Psych hospitalizations aren't a lot of "fun". Psych floors are very regulated. Generally breakfast is at 8 AM; groups start at 9 AM and run to about 3 to 4 PM. Lunch is at noon and dinner is at 5 PM. Patients are in their rooms by 8 PM; lights out by 9 PM. You either sleep with a light on or staff shine a flashlight in your room about every 1/2 hour. They take anything away from you that you can hang yourself with. (Shoe laces, belts, spiral notebooks (because of the wire binding).) But that's "suicide watch".
Also, the doors to the floor are locked. You can not leave at will. If you become violent, they will restrain you. They will put you in a "time out" room (which has matts and padded walls; or if you require further restraint; they will put you in what's called a "full sheet"; which basically you are strapped to a gurney / bed. If absolutely necessary; they will chemically restrain patients.
Upon admission they will check your blood and urine for drugs and alcohol (as well as endocrine problems). If you do not have substances in your system; they will put you on a "neuro-psych" floor. If you do have substances in your system they will put you on a "MICA - mentally ill / chemically addicted" floor. I was on a neuro-psych floor.
There were about 10 to 12 patients on the floor when I was there. The patients ranged in age from 18 to 80. There were about 4 of us who were there for suicide attempts / plans. A couple of developmentally disabled people who were there on "med holiday". There was one woman in her 60's who was receiving electric shock therapy. and at least two other people who were awaiting placement in long term psych facilities. Both the them had schizophrenia. There was one other patient my age who was bipolar and about 3 college students who were there for a weekend simply because they were stressed out from exams and said they were suicidal. Being on the psych floor was a very enlightening experience for them; because they met people like me.
(Today it's a lot harder to get admitted to a psych floor.
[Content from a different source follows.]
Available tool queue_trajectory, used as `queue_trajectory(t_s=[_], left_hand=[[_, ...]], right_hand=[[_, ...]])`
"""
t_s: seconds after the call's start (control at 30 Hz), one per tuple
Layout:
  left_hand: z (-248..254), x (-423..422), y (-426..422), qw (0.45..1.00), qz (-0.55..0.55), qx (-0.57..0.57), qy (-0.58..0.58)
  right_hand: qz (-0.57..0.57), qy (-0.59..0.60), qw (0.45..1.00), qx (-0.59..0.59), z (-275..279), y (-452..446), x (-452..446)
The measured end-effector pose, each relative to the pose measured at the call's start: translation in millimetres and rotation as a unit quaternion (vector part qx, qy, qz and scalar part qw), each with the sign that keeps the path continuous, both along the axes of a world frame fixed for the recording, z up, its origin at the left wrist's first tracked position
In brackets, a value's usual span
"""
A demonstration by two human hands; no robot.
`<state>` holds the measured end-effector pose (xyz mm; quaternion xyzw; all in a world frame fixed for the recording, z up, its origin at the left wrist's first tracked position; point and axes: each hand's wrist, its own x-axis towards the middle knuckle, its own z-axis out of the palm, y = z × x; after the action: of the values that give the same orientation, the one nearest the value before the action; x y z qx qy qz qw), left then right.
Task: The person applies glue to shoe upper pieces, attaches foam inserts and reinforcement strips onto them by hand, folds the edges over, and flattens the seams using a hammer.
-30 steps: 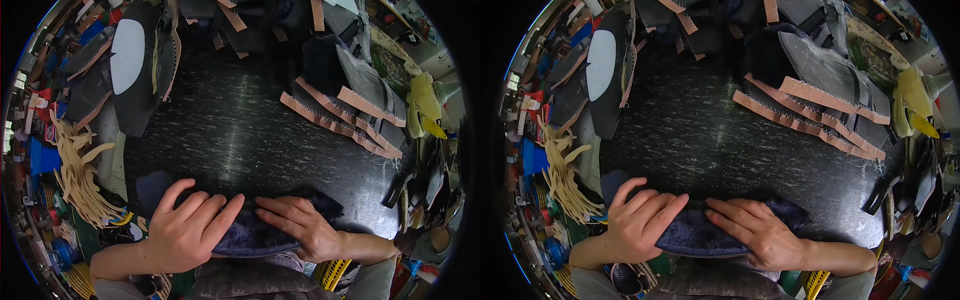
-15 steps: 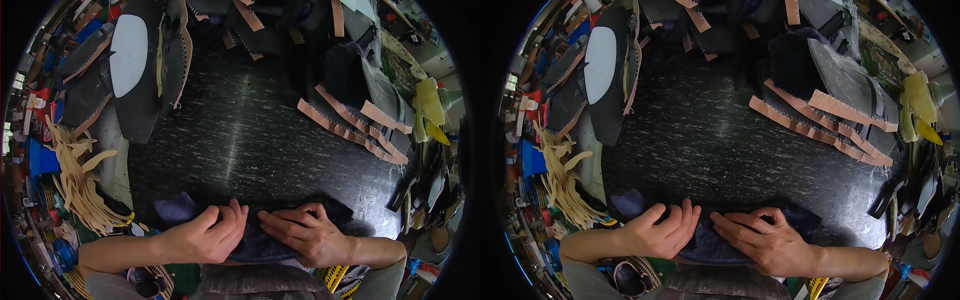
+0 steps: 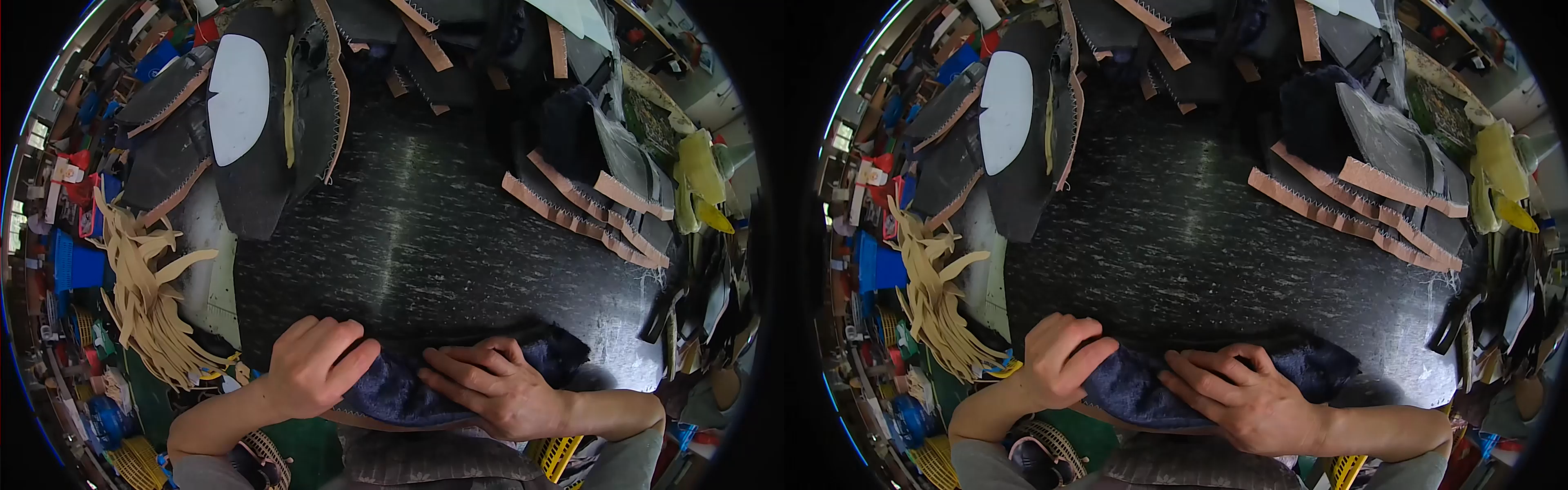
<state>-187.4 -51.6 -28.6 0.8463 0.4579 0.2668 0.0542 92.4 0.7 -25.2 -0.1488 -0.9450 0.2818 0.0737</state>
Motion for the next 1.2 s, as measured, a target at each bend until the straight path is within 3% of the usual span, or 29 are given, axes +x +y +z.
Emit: queue_trajectory(t_s=[0.17, 0.23, 0.4, 0.5, 0.57, 0.67, 0.7, 0.73, 0.77, 0.8, 0.83, 0.87, 0.9, 0.93, 0.97, 1.07, 1.13, 1.2], left_hand=[[-3.5, -7.2, -7.5, 0.991, -0.052, 0.025, 0.117], [0.1, -6.2, -0.5, 0.977, -0.094, 0.119, 0.148], [6.2, -11.5, -14.5, 0.972, -0.095, 0.062, 0.204], [4.9, -21.9, -30.4, 0.980, -0.084, 0.022, 0.181], [16.6, -22.3, -36.6, 0.973, -0.054, -0.212, 0.070], [0.9, -21.1, -43.6, 0.980, -0.059, -0.120, 0.148], [4.1, -25.6, -35.2, 0.986, -0.069, -0.153, -0.011], [20.8, -34.7, -23.6, 0.970, -0.079, -0.210, -0.096], [37.4, -43.3, -16.0, 0.944, -0.090, -0.263, -0.177], [33.7, -47.9, -14.6, 0.903, -0.055, -0.245, -0.347], [37.4, -32.7, -0.1, 0.838, 0.030, -0.190, -0.510], [41.9, -15.0, 17.4, 0.737, 0.106, -0.130, -0.655], [20.3, -7.2, 23.4, 0.754, 0.055, -0.202, -0.623], [0.4, 14.7, 17.8, 0.665, -0.025, -0.303, -0.682], [-18.4, 33.3, 13.7, 0.601, -0.088, -0.406, -0.683], [5.3, 97.1, 8.5, 0.620, -0.064, -0.448, -0.641], [21.3, 116.6, 22.1, 0.554, 0.004, -0.518, -0.652], [25.9, 125.9, 22.4, 0.534, -0.032, -0.528, -0.659]], right_hand=[[0.005, -0.007, 0.997, 0.078, -1.6, -4.5, 1.1], [-0.005, -0.018, 0.999, 0.035, 3.8, -3.4, -1.2], [0.012, -0.042, 0.998, 0.046, 12.7, -1.0, -3.9], [0.008, -0.015, 0.993, 0.119, 8.7, -16.9, 22.4], [-0.002, 0.001, 0.984, 0.176, 6.2, -21.0, 24.1], [0.027, 0.025, 0.980, 0.193, 11.3, -9.1, 17.1], [0.030, 0.038, 0.985, 0.164, 17.4, -3.7, 17.1], [0.030, 0.051, 0.989, 0.134, 24.8, 1.9, 18.6], [-0.040, 0.089, 0.994, 0.044, 45.8, 10.3, 21.9], [-0.106, 0.056, 0.989, -0.083, 76.7, 19.8, 27.4], [-0.169, 0.027, 0.963, -0.208, 101.9, 28.2, 35.2], [-0.221, -0.015, 0.924, -0.312, 105.0, 37.9, 46.0], [-0.253, 0.066, 0.879, -0.400, 92.3, 35.7, 50.8], [-0.275, 0.149, 0.819, -0.482, 74.8, 31.9, 54.3], [-0.285, 0.168, 0.804, -0.495, 65.4, 28.1, 57.3], [-0.297, 0.215, 0.731, -0.575, 40.6, 16.7, 60.9], [-0.285, 0.223, 0.727, -0.583, 35.3, 14.7, 72.5], [-0.271, 0.241, 0.722, -0.590, 29.2, 13.9, 85.5]])
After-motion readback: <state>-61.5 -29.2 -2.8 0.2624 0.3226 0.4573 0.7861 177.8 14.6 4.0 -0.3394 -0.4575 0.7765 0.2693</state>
The admission criteria as well as the length of stay criteria has changed. This is mostly on account of what insurance is willing to pay for now. Most psych patient admissions today are about 5 days and one is only admitted if they are a danger to themselves or others.)
I was on suicide watch, my suite mate was on suicide watch and one man in his 40's who'd been admitted through the ER when his wife found him in the garage unconscious with the car running. He's been on the floor for almost a month when I was admitted. My suite mate came in about a week after I did and was there for about a week. She had chronic medical issues and had recently had a leg amputated. I was the only veteran on that floor.
(Today veterans are transferred to VA facilities. I'm currently in a VA mental health program that's similar to a day treatment program. I've been in this program 3 days a week for almost 3 months now. Although this is more of a mental health life skills program, than it is for patients with acute symptoms. Each veteran participant has at least 1X a week counseling and we attend participatory group classes. This program is geared more for emotionally stable patients who need ongoing mental health self management skills.)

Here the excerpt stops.